* [ACTIVITY] Reproduce, exactly, the lines of the material below from the line containing "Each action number" through the line containing "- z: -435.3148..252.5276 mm", with both end lines included and nothing else.

* [SUPPLIED MATERIAL]
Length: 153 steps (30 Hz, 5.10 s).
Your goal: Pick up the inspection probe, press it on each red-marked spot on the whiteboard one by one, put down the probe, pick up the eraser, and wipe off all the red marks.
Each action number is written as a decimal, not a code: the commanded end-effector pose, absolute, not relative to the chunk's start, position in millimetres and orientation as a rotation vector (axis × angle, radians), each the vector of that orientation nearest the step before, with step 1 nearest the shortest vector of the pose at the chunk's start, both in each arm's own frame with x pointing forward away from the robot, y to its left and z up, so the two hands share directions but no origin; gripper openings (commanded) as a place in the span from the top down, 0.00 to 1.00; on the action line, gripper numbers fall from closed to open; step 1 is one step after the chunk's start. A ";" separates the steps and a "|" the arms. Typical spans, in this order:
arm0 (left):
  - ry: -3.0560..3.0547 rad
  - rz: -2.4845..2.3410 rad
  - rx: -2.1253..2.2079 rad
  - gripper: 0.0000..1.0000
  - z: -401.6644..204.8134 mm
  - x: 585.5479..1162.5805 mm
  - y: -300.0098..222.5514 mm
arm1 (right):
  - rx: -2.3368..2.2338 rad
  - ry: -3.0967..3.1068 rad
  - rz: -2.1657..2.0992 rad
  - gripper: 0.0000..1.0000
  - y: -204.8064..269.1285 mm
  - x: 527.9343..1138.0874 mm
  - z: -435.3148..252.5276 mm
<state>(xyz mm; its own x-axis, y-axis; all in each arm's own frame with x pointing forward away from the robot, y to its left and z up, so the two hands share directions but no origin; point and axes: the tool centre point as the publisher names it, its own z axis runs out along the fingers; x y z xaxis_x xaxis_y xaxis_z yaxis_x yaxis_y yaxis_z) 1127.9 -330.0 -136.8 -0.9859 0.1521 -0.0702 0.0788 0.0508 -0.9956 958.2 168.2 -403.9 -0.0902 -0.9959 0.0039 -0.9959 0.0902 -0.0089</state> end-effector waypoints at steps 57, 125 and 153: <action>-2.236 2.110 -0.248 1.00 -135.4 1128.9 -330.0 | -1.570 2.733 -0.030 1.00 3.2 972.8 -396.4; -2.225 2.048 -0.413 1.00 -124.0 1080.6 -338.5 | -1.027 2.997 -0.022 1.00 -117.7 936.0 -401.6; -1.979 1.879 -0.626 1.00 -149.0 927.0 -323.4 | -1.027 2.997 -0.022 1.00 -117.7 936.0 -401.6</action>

* [YOUR SOLUTION]
Each action number is written as a decimal, not a code: the commanded end-effector pose, absolute, not relative to the chunk's start, position in millimetres and orientation as a rotation vector (axis × angle, radians), each the vector of that orientation nearest the step before, with step 1 nearest the shortest vector of the pose at the chunk's start, both in each arm's own frame with x pointing forward away from the robot, y to its left and z up, so the two hands share directions but no origin; gripper openings (commanded) as a place in the span from the top down, 0.00 to 1.00; on the action line, gripper numbers fall from closed to open; step 1 is one step after the chunk's start. A ";" separates the steps and a "|" the arms. Typical spans, in this order:
arm0 (left):
  - ry: -3.0560..3.0547 rad
  - rz: -2.4845..2.3410 rad
  - rx: -2.1253..2.2079 rad
  - gripper: 0.0000..1.0000
  - z: -401.6644..204.8134 mm
  - x: 585.5479..1162.5805 mm
  - y: -300.0098..222.5514 mm
arm1 (right):
  - rx: -2.3368..2.2338 rad
  - ry: -3.0967..3.1068 rad
  - rz: -2.1657..2.0992 rad
  - gripper: 0.0000..1.0000
  - y: -204.8064..269.1285 mm
  - x: 527.9343..1138.0874 mm
  - z: -435.3148..252.5276 mm

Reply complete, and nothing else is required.